Step 3) further includes the post-processing of step 3.4) aorta segmentation results further:Expand aorta regions layer
Number and level set three-dimensional smoothing processing.
Since the CT sequence images of input are tomoscan sectioning images, in arch of aorta section portion due to cross section
The slice relationship of angle can have the case where zones vanishes, lead to three-dimensional reconstruction aortic aneurysm arch of aorta section up and down
It is partially flat, it needs to obtain aorta segmentation knot to the end by expanding the aorta regions number of plies and level set three-dimensional smoothing processing
Fruit.
Specially:From initial n0Layer start, between sequence iteratively solve the figure based on shape constraining cut model, obtain with it is defeated
Enter the corresponding aorta segmentation profile of sequence, by post-processings such as open-close operation, level set and largest connected region amendments, obtains
Final three-dimensional aorta segmentation results.
4) aorta segmentation results are rejected into intravascular space, obtains aortic aneurysm and vascular wall.Aortic aneurysm lesion exists
Between aorta outer wall and inner wall, do not include aortic blood tube cavity, needs to reject the solid aorta profile being partitioned into
Intravascular space part obtains hollow aortic aneurysm, facilitates the stenter to implant of in-vitro simulated operation.
Above-mentioned steps have respectively obtained the extraction of aortic blood tube cavity, aorta profile, and aorta regions include actively
Arteries and veins intravascular space, aortic aneurysm are made of intravascular space film, middle film and outer membrane, then the extraction of aortic aneurysm only needs to extract
Aorta regions removal intravascular space region.
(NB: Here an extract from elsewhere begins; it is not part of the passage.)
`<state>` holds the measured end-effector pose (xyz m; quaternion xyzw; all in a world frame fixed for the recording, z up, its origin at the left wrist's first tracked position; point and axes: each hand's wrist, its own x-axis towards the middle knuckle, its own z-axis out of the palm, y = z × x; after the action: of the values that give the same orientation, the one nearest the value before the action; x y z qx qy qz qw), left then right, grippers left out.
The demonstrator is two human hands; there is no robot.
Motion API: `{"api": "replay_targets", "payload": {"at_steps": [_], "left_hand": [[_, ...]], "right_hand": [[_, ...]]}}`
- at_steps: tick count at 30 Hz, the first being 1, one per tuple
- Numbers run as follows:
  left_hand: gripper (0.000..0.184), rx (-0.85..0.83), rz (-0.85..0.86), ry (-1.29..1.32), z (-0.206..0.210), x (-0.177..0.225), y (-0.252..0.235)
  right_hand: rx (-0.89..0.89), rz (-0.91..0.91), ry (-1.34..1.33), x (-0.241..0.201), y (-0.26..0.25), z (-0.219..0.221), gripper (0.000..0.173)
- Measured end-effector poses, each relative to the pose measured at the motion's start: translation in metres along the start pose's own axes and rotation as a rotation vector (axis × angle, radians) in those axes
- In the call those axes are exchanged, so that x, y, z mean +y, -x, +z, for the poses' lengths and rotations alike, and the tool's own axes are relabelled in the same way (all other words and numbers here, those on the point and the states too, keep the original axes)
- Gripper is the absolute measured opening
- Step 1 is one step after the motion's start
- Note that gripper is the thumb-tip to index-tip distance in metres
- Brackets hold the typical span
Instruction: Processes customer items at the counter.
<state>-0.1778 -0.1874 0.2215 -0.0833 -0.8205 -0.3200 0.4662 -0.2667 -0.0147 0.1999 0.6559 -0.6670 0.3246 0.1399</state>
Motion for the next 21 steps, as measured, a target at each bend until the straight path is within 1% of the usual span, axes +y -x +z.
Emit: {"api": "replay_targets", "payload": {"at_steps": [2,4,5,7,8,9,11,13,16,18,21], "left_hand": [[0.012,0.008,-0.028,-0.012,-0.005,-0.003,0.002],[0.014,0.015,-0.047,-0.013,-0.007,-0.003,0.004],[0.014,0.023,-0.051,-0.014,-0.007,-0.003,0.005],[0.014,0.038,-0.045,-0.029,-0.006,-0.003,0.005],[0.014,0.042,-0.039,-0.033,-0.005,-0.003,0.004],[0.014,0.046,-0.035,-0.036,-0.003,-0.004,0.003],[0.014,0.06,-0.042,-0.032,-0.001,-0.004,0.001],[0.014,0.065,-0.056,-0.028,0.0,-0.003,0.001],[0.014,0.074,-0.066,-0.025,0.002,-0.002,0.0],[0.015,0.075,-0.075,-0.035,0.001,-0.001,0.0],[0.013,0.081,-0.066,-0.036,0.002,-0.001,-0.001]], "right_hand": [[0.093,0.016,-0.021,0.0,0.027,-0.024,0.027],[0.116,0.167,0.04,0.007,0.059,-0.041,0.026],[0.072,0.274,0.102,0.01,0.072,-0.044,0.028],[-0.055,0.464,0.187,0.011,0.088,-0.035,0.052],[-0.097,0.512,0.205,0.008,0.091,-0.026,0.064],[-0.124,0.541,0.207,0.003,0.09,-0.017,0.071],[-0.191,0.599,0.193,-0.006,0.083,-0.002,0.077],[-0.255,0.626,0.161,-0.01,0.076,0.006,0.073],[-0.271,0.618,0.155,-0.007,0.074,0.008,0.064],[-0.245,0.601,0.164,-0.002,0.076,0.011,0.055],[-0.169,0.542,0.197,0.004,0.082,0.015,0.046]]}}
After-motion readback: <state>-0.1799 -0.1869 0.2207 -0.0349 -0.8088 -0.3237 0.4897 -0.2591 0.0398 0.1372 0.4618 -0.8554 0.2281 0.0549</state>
5) according to the three-D profile of aortic aneurysm and vascular wall after rejecting intravascular space, three-dimensional aortic aneurysm mould is reconstructed
Type.The three-dimensional reconstruction of aortic aneurysm is realized using the iso-surface patch algorithm based on marching cube, it is intuitive that aortic aneurysm outer wall is presented
Morphosis relationship between profile and inner wall, each angle, comprehensive presentation aortic aneurysm lesion anatomic characteristic, it is pre- to perform the operation
Case is formulated, surgery planning and in-vitro simulated operation provide corresponding aortic aneurysm model.
Embodiment
The present embodiment is for inputting enhancing phase CT scan sequence image, as shown in Figure 1, steps are as follows:
Step 1, data collection and pretreatment
Step 1.1, data collection
Data are derived from the CT scan sequential image data (enhancing phase) of four aortic aneurysm patients of certain hospital's heart surgical department, own
The interfloor distance of CT scanning sequence images is 0.625~1.25mm, and the sequence number of plies ranging from 257~1025, image size is
512*512, each pixel space size ranging from 0.70~0.75mm in image.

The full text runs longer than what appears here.